- _Exercise goal_
Restate each entry word for word, leaving nothing out.
START Source information
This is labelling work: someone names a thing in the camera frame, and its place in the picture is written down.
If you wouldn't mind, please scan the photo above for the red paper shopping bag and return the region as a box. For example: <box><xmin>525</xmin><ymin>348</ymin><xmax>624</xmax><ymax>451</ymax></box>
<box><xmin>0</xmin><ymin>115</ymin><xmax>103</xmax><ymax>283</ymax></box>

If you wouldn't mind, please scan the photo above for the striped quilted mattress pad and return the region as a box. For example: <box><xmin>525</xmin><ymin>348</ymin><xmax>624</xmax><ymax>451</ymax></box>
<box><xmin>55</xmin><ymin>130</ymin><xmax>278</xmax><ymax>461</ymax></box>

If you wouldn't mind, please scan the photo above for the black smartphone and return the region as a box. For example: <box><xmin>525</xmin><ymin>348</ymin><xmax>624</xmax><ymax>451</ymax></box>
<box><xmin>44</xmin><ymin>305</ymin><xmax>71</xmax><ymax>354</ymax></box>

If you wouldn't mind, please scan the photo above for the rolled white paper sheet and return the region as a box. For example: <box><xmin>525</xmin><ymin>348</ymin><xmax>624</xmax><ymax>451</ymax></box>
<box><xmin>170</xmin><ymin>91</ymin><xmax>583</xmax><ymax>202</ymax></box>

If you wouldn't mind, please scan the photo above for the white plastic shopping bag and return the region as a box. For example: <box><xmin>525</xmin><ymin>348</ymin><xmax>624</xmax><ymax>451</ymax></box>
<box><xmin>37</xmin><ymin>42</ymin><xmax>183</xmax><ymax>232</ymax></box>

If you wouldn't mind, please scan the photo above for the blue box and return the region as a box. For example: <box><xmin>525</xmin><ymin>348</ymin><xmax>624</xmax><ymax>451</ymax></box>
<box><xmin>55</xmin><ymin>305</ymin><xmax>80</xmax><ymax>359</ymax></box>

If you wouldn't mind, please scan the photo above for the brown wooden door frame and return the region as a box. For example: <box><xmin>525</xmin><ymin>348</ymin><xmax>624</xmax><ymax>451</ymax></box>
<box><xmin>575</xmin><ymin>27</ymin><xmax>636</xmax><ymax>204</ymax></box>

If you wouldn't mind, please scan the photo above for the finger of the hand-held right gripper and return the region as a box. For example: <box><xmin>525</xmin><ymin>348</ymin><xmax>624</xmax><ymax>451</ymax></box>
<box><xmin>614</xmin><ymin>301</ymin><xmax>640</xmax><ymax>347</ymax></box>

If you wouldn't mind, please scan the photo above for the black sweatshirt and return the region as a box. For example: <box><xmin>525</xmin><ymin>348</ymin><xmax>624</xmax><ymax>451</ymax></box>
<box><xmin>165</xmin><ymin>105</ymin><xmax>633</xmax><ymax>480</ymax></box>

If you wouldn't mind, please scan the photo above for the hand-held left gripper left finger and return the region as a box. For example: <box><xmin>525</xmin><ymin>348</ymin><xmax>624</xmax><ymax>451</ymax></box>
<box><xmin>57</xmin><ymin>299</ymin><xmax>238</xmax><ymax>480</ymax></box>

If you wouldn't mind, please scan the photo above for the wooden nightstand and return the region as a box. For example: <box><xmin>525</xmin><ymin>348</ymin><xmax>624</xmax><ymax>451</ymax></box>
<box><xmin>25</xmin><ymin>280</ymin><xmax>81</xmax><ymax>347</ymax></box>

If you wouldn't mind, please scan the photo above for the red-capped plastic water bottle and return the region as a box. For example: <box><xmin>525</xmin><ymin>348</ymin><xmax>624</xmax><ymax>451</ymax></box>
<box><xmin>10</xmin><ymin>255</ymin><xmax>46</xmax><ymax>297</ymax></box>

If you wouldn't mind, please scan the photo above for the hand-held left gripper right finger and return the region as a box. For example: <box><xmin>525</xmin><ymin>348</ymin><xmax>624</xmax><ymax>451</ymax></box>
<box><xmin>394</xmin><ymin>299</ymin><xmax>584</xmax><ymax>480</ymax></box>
END Source information
- _Answer for this exercise_
This is labelling work: someone names a thing in the camera frame, and its place in the picture is written down.
If you wouldn't mind, please scan the photo above for the red paper shopping bag and return the region as a box. For example: <box><xmin>525</xmin><ymin>348</ymin><xmax>624</xmax><ymax>451</ymax></box>
<box><xmin>0</xmin><ymin>115</ymin><xmax>103</xmax><ymax>283</ymax></box>

If you wouldn't mind, please scan the photo above for the striped quilted mattress pad and return the region as a box. For example: <box><xmin>525</xmin><ymin>348</ymin><xmax>624</xmax><ymax>451</ymax></box>
<box><xmin>55</xmin><ymin>130</ymin><xmax>278</xmax><ymax>461</ymax></box>

If you wouldn't mind, please scan the photo above for the black smartphone and return the region as a box. For example: <box><xmin>525</xmin><ymin>348</ymin><xmax>624</xmax><ymax>451</ymax></box>
<box><xmin>44</xmin><ymin>305</ymin><xmax>71</xmax><ymax>354</ymax></box>

If you wouldn't mind, please scan the photo above for the rolled white paper sheet and return the region as a box. For example: <box><xmin>525</xmin><ymin>348</ymin><xmax>624</xmax><ymax>451</ymax></box>
<box><xmin>170</xmin><ymin>91</ymin><xmax>583</xmax><ymax>202</ymax></box>

If you wouldn't mind, please scan the photo above for the white plastic shopping bag and return the region as a box. For example: <box><xmin>525</xmin><ymin>348</ymin><xmax>624</xmax><ymax>451</ymax></box>
<box><xmin>37</xmin><ymin>42</ymin><xmax>183</xmax><ymax>232</ymax></box>

If you wouldn't mind, please scan the photo above for the blue box and return the region as a box. For example: <box><xmin>525</xmin><ymin>348</ymin><xmax>624</xmax><ymax>451</ymax></box>
<box><xmin>55</xmin><ymin>305</ymin><xmax>80</xmax><ymax>359</ymax></box>

If you wouldn't mind, please scan the photo above for the brown wooden door frame and return the region as a box. For example: <box><xmin>525</xmin><ymin>348</ymin><xmax>624</xmax><ymax>451</ymax></box>
<box><xmin>575</xmin><ymin>27</ymin><xmax>636</xmax><ymax>204</ymax></box>

If you wouldn't mind, please scan the photo above for the finger of the hand-held right gripper and return the region as a box. For example: <box><xmin>525</xmin><ymin>348</ymin><xmax>624</xmax><ymax>451</ymax></box>
<box><xmin>614</xmin><ymin>301</ymin><xmax>640</xmax><ymax>347</ymax></box>

If you wouldn't mind, please scan the photo above for the black sweatshirt and return the region as a box. For example: <box><xmin>525</xmin><ymin>348</ymin><xmax>624</xmax><ymax>451</ymax></box>
<box><xmin>165</xmin><ymin>105</ymin><xmax>633</xmax><ymax>480</ymax></box>

If you wouldn't mind, please scan the photo above for the hand-held left gripper left finger and return the region as a box. For example: <box><xmin>525</xmin><ymin>348</ymin><xmax>624</xmax><ymax>451</ymax></box>
<box><xmin>57</xmin><ymin>299</ymin><xmax>238</xmax><ymax>480</ymax></box>

If you wouldn't mind, please scan the photo above for the wooden nightstand and return the region as a box. For example: <box><xmin>525</xmin><ymin>348</ymin><xmax>624</xmax><ymax>451</ymax></box>
<box><xmin>25</xmin><ymin>280</ymin><xmax>81</xmax><ymax>347</ymax></box>

If you wouldn't mind, please scan the photo above for the red-capped plastic water bottle and return the region as a box. For example: <box><xmin>525</xmin><ymin>348</ymin><xmax>624</xmax><ymax>451</ymax></box>
<box><xmin>10</xmin><ymin>255</ymin><xmax>46</xmax><ymax>297</ymax></box>

If you wouldn't mind, please scan the photo above for the hand-held left gripper right finger and return the region as a box. For example: <box><xmin>525</xmin><ymin>348</ymin><xmax>624</xmax><ymax>451</ymax></box>
<box><xmin>394</xmin><ymin>299</ymin><xmax>584</xmax><ymax>480</ymax></box>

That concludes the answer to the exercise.